What you are asked to do
Write down, unchanged, the entries from the first line through the line holding "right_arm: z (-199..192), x". Include no other line.

--- Data ---

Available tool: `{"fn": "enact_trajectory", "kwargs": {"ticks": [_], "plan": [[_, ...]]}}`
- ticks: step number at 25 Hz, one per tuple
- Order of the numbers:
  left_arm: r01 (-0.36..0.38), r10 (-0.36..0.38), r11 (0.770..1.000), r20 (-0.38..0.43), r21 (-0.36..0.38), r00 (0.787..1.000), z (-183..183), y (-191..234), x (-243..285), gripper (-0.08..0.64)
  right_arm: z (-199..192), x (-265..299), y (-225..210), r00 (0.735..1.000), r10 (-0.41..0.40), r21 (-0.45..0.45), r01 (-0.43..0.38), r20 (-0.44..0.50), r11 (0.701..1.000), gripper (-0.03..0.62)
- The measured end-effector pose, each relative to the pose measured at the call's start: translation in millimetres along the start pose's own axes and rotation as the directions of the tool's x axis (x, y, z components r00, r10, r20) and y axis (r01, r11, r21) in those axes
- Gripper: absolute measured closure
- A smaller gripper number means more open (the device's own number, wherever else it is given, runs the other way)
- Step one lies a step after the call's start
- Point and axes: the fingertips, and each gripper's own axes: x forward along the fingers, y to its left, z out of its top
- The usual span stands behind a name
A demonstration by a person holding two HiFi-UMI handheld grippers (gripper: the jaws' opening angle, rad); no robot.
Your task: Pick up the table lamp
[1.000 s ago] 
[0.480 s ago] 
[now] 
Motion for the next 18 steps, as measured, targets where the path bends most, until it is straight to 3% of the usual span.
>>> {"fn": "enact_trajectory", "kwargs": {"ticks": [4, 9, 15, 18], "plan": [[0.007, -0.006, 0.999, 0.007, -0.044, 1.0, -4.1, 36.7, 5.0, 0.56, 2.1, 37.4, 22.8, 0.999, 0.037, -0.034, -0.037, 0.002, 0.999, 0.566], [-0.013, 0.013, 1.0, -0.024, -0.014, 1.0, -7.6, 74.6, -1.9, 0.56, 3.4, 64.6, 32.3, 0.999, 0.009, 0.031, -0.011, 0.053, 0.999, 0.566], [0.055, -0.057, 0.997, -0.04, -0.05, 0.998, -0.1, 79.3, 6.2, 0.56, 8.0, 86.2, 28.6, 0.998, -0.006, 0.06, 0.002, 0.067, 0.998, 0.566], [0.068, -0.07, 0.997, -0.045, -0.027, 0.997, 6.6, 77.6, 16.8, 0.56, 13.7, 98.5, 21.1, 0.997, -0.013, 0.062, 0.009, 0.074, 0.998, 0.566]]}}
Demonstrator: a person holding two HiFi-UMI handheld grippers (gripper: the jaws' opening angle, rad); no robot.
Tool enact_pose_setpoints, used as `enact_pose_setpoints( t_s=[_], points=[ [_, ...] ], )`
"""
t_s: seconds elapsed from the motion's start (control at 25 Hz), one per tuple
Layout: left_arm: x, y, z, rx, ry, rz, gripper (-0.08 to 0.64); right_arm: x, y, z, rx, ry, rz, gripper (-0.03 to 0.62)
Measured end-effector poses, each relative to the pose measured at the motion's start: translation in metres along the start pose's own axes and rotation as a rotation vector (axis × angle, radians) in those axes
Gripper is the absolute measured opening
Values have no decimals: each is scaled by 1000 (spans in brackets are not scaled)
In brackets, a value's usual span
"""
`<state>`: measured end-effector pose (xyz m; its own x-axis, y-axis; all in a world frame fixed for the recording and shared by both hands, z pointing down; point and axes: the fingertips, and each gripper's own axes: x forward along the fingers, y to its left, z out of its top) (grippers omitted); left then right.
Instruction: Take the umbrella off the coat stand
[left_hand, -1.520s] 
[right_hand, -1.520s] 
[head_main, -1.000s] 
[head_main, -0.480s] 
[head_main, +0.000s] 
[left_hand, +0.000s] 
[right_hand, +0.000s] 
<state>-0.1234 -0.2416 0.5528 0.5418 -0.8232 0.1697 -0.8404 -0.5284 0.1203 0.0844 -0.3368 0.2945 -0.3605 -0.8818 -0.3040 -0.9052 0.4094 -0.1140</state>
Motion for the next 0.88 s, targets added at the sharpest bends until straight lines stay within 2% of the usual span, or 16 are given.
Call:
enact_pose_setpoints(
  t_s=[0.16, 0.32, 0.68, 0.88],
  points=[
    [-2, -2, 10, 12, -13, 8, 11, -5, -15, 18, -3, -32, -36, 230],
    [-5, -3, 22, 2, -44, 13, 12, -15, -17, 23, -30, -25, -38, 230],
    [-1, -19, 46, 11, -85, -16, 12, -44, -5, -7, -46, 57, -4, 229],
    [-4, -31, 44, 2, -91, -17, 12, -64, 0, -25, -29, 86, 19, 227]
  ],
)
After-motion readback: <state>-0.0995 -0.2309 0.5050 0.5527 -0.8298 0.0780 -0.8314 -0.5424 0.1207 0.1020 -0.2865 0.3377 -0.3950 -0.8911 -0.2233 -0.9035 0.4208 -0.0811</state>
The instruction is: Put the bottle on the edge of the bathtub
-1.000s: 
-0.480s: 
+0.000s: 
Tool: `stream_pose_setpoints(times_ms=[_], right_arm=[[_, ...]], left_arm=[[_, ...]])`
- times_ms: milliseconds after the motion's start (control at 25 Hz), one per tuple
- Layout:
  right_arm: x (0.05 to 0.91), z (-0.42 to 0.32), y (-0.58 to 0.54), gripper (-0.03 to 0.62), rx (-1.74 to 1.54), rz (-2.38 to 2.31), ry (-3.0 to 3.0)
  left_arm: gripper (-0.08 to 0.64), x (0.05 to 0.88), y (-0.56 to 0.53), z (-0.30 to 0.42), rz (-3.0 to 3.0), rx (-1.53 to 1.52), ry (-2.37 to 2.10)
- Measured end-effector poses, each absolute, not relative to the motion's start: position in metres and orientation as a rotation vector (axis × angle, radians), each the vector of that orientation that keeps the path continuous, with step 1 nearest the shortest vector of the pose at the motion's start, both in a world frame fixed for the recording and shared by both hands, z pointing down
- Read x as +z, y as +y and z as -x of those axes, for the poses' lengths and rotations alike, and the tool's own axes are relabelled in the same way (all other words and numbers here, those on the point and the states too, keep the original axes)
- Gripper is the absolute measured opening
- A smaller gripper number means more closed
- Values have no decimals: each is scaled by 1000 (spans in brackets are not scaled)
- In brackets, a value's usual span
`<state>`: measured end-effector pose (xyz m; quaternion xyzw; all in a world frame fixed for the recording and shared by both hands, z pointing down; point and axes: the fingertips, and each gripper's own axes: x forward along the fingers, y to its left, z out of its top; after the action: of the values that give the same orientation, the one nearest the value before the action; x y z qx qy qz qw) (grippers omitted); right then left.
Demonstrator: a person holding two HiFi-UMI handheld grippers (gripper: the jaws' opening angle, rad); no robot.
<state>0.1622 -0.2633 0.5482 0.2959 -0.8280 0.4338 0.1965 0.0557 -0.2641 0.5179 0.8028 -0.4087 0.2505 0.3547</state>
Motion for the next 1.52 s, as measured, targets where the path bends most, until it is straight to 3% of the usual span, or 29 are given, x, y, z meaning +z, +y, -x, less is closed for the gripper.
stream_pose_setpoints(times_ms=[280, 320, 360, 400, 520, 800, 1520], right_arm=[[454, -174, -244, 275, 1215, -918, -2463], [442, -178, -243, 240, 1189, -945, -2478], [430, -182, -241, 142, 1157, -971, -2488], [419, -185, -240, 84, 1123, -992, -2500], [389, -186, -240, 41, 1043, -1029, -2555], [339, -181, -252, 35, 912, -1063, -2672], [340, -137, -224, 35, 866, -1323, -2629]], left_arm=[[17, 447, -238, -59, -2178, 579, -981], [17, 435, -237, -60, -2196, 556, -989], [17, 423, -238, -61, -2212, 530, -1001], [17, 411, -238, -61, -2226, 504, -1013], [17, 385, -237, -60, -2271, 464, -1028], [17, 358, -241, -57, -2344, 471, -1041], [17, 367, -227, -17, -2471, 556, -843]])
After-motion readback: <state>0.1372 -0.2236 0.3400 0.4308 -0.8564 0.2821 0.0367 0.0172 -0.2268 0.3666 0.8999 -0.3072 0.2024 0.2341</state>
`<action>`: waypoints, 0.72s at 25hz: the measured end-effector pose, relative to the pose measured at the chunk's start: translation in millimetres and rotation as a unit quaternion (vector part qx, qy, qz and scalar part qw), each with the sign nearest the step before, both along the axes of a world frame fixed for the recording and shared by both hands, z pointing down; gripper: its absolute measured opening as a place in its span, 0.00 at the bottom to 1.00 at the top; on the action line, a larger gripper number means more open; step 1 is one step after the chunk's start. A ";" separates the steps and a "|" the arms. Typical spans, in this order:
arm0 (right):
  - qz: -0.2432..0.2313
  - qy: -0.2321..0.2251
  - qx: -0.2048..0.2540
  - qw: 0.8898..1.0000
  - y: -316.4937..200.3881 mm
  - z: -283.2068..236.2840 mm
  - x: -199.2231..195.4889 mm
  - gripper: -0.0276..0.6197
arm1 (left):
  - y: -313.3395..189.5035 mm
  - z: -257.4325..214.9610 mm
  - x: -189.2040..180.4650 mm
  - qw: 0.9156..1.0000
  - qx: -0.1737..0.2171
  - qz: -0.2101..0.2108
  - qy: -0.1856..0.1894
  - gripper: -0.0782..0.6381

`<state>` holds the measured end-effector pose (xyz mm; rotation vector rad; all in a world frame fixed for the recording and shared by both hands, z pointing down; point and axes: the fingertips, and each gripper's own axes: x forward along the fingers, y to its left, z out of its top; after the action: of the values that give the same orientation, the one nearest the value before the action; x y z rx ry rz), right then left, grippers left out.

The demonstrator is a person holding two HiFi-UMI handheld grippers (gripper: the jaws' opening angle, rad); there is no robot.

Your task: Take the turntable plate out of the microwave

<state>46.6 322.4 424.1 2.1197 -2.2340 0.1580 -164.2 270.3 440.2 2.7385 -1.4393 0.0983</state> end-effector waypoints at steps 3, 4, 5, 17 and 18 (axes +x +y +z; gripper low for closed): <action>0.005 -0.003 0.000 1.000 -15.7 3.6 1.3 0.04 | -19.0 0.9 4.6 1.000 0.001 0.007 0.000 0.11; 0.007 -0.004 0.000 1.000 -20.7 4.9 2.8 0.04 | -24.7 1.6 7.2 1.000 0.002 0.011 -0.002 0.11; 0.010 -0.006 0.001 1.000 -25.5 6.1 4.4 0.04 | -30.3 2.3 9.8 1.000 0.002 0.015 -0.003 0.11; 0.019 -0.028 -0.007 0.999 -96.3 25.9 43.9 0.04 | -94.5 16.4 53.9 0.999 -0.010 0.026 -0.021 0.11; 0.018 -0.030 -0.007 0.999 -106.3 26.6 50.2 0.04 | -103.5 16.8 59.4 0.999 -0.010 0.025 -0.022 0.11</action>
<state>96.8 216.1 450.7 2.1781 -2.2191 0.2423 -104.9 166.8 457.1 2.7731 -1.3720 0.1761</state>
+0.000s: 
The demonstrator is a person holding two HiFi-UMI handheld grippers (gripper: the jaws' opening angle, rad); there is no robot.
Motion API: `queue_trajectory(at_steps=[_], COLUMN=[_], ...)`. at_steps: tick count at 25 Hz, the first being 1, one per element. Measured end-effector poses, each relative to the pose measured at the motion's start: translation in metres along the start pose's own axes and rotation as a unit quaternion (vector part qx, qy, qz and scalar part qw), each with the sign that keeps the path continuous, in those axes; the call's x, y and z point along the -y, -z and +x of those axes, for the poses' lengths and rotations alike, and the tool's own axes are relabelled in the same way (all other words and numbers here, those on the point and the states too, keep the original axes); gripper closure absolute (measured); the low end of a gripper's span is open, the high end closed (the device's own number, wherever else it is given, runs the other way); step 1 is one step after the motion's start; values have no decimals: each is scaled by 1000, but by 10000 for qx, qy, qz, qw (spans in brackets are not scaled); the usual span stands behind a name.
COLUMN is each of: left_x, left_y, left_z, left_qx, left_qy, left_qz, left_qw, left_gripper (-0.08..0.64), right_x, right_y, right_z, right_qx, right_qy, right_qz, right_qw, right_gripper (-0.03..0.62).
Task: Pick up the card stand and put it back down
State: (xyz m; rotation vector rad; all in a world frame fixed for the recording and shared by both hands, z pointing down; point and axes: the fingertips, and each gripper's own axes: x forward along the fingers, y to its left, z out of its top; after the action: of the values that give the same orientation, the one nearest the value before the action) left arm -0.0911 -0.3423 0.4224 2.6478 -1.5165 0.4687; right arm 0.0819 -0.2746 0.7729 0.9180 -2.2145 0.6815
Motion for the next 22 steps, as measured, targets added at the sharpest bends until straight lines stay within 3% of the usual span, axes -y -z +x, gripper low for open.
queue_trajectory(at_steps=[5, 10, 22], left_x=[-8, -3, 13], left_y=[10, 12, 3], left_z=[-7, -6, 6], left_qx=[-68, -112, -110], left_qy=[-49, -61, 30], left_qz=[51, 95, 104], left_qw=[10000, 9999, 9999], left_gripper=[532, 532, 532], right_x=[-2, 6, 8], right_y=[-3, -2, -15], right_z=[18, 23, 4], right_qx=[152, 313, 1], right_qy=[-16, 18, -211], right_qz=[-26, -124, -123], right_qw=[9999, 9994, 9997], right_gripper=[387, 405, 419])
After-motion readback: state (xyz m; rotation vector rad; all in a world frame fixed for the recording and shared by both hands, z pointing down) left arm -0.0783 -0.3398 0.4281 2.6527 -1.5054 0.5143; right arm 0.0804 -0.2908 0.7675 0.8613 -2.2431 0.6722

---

Answer area
Available tool: `{"fn": "enact_trajectory", "kwargs": {"ticks": [_], "plan": [[_, ...]]}}`
- ticks: step number at 25 Hz, one per tuple
- Order of the numbers:
  left_arm: r01 (-0.36..0.38), r10 (-0.36..0.38), r11 (0.770..1.000), r20 (-0.38..0.43), r21 (-0.36..0.38), r00 (0.787..1.000), z (-183..183), y (-191..234), x (-243..285), gripper (-0.08..0.64)
  right_arm: z (-199..192), x (-265..299), y (-225..210), r00 (0.735..1.000), r10 (-0.41..0.40), r21 (-0.45..0.45), r01 (-0.43..0.38), r20 (-0.44..0.50), r11 (0.701..1.000), gripper (-0.03..0.62)

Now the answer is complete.